### What you have to do
Take each line of the material that includes "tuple" and copy it.
□ □ □ □ □ □ □
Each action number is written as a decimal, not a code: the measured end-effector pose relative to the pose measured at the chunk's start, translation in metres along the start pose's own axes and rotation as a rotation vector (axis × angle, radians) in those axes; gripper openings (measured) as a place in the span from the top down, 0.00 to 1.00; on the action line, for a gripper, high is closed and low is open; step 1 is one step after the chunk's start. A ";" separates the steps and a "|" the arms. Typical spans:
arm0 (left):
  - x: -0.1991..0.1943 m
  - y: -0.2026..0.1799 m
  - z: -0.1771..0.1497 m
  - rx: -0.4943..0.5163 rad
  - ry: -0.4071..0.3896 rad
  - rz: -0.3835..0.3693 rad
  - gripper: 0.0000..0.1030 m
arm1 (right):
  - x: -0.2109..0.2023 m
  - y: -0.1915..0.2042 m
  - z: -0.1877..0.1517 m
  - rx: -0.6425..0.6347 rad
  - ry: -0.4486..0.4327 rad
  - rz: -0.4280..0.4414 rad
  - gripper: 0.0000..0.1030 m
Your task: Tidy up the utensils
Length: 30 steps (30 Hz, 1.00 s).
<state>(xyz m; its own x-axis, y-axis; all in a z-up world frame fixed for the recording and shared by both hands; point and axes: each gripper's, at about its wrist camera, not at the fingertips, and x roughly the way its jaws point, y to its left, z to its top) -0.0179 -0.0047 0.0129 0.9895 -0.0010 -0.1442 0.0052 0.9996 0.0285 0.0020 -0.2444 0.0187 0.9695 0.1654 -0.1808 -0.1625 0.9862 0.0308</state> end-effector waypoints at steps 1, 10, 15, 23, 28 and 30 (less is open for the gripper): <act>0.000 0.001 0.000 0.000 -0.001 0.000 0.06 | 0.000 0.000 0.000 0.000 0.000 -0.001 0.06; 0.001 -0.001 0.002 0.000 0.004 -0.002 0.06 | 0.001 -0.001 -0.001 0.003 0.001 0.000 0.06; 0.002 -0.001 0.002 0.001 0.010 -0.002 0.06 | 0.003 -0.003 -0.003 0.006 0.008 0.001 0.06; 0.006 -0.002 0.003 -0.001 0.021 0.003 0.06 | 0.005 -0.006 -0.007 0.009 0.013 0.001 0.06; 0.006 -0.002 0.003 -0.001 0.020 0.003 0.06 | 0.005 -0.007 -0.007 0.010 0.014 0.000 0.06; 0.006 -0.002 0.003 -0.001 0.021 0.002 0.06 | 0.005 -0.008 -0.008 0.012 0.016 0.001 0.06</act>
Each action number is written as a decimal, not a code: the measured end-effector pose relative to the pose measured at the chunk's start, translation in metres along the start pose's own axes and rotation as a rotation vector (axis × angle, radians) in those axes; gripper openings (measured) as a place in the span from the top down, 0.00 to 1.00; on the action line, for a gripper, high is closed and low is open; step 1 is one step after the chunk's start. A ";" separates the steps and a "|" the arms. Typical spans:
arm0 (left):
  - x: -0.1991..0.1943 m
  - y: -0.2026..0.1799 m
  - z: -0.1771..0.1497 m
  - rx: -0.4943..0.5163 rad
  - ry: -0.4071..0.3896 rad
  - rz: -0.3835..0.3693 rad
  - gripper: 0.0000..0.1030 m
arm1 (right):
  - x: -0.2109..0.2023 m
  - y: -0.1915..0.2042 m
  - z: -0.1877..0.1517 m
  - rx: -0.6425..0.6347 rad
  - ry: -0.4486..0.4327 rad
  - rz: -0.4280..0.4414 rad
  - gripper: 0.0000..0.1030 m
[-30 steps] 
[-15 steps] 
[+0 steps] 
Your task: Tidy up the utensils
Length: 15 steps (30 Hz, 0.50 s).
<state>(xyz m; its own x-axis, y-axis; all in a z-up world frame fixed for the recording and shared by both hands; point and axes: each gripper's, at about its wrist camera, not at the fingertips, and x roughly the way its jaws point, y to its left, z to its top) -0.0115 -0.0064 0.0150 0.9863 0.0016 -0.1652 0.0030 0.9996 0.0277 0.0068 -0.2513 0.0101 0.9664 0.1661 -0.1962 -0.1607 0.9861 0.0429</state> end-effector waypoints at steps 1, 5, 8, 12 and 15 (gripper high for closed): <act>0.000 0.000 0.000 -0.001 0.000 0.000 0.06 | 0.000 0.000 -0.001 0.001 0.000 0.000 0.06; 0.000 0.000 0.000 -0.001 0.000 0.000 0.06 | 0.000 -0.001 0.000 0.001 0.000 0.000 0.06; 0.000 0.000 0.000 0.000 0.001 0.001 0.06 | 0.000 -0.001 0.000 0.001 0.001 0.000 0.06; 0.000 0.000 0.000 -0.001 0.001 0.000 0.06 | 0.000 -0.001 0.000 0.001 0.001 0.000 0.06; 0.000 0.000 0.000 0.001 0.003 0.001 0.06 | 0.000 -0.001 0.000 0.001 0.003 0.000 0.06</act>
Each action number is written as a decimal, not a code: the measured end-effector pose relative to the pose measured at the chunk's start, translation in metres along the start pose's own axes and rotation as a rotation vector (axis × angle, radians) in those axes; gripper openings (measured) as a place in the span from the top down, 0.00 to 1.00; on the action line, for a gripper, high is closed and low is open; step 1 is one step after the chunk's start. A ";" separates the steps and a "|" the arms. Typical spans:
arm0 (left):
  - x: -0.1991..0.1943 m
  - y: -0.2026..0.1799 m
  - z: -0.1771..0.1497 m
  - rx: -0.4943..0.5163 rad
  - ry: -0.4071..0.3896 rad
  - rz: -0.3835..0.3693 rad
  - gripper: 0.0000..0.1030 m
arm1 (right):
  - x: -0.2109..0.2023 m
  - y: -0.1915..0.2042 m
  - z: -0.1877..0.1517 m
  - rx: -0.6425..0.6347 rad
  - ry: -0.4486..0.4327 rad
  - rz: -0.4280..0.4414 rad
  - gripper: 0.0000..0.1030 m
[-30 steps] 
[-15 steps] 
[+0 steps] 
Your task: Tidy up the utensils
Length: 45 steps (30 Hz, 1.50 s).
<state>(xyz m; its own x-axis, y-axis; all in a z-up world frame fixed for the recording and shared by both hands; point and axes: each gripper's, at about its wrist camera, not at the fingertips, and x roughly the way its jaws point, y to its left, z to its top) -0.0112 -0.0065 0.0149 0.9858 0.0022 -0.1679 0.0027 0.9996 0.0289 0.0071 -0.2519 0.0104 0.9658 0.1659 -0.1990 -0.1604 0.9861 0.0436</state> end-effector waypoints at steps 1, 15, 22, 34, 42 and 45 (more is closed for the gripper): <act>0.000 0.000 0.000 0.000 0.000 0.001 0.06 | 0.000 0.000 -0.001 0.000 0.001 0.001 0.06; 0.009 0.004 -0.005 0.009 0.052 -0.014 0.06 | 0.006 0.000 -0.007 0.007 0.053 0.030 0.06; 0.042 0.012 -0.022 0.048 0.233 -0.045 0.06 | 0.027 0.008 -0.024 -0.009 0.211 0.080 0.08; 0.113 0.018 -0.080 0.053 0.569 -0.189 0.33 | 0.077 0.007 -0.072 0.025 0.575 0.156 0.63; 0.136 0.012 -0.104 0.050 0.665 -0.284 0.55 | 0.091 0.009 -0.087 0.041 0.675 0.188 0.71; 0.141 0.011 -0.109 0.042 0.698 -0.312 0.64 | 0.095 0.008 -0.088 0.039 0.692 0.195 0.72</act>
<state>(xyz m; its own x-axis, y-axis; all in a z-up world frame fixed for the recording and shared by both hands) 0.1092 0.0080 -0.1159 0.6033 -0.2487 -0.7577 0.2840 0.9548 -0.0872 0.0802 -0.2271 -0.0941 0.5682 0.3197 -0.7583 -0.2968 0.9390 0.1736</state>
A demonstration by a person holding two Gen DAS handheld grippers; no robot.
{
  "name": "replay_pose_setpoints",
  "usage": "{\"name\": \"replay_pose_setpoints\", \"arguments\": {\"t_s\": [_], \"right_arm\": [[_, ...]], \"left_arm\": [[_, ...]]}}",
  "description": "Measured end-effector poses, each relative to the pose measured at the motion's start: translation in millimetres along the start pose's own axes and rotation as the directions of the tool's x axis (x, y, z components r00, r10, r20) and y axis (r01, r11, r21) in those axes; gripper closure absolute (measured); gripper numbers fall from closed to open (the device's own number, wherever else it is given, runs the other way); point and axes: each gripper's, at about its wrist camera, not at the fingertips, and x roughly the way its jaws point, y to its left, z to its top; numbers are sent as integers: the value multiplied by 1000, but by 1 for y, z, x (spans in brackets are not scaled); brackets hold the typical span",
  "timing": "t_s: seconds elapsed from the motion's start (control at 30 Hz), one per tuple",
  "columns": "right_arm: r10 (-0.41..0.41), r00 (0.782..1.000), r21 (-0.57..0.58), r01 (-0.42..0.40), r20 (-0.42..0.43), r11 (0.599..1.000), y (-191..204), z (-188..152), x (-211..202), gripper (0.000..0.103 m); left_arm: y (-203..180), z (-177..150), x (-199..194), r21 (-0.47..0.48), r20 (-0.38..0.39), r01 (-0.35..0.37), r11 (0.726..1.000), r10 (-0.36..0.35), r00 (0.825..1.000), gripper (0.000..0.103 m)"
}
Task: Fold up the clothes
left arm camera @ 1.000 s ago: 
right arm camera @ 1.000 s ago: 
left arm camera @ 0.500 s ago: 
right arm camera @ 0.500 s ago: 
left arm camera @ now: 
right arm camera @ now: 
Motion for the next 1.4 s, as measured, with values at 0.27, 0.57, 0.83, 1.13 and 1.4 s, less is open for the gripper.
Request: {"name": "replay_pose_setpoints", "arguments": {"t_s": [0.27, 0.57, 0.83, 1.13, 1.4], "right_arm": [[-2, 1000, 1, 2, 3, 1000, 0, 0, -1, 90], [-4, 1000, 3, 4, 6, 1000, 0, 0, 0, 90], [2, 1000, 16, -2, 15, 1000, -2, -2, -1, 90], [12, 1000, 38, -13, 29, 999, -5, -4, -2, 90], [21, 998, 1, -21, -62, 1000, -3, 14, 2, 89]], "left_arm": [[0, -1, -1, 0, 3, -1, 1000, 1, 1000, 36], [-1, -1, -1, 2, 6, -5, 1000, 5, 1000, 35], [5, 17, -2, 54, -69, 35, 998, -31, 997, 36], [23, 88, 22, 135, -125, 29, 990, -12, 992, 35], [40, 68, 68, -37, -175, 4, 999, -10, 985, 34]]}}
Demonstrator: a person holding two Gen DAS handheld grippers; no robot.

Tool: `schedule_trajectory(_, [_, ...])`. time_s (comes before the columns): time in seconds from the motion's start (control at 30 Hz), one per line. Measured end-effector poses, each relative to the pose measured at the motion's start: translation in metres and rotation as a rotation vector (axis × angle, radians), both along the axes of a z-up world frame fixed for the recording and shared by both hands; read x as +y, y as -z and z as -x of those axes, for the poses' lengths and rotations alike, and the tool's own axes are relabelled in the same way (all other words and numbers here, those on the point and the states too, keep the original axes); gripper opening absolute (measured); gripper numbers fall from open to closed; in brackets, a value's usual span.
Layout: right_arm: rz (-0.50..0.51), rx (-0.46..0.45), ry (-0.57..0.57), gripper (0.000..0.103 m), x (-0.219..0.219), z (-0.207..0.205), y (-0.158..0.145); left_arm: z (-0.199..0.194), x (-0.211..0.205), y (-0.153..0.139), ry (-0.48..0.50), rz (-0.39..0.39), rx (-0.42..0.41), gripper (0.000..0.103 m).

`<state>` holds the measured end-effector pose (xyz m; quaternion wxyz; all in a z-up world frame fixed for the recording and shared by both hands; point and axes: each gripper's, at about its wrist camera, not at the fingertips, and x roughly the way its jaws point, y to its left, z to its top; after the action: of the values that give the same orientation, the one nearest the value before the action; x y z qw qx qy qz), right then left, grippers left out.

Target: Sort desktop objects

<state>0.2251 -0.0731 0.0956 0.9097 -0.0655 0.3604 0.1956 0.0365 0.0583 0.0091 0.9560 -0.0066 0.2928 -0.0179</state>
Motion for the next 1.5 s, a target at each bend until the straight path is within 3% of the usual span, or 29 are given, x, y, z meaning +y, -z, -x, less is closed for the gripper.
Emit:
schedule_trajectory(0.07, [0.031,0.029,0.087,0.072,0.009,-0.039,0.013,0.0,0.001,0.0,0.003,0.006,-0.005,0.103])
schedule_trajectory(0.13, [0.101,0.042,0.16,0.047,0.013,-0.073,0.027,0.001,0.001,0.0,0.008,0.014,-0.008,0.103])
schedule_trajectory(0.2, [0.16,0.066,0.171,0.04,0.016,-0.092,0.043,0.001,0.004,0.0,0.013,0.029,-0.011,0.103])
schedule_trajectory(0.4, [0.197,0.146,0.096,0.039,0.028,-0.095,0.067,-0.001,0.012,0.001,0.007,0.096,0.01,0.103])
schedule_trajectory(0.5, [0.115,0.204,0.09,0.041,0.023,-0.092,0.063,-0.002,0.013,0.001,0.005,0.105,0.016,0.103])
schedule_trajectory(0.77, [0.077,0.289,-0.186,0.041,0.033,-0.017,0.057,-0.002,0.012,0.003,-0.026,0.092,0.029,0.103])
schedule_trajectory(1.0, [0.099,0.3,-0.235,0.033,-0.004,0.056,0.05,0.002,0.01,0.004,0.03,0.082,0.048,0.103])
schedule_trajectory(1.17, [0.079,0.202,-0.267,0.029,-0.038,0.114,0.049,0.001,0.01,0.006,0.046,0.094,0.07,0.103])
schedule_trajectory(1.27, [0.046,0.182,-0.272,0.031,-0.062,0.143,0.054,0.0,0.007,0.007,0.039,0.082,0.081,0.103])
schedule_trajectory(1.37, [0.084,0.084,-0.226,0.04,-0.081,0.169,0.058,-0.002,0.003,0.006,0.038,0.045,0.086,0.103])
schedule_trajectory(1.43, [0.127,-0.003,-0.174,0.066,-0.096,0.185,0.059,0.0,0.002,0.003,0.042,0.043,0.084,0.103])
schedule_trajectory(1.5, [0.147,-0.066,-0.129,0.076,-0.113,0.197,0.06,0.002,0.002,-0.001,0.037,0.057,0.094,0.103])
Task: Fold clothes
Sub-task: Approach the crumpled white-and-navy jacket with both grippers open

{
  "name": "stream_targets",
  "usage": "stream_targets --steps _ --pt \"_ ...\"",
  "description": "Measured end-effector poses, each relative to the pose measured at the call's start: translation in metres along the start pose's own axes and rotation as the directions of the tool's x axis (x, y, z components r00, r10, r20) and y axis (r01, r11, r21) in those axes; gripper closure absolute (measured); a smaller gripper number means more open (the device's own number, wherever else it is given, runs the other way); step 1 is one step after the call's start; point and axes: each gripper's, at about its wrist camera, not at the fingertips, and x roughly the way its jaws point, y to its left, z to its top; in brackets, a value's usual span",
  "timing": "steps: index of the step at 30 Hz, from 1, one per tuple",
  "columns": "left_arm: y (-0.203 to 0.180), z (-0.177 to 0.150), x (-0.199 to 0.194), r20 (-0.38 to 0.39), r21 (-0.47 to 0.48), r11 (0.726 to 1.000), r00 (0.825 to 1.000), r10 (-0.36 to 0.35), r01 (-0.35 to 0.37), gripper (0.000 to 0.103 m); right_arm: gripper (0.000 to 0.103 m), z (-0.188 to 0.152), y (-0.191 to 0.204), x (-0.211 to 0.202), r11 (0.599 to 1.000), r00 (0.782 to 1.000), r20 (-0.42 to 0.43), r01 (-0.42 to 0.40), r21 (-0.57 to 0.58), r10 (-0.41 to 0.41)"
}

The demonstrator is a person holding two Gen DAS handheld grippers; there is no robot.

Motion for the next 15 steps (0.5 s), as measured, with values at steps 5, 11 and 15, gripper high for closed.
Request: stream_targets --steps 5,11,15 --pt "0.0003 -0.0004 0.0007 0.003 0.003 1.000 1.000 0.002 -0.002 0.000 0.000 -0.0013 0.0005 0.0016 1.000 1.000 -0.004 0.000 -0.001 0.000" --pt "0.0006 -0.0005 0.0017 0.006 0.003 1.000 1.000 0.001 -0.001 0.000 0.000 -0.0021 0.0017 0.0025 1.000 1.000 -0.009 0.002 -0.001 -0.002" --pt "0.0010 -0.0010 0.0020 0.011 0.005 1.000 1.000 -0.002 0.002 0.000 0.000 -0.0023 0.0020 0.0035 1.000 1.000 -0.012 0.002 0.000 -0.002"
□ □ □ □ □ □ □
### Exercise solution
  "timing": "t_s: seconds elapsed from the motion's start (control at 30 Hz), one per tuple",
  "timing": "steps: index of the step at 30 Hz, from 1, one per tuple",

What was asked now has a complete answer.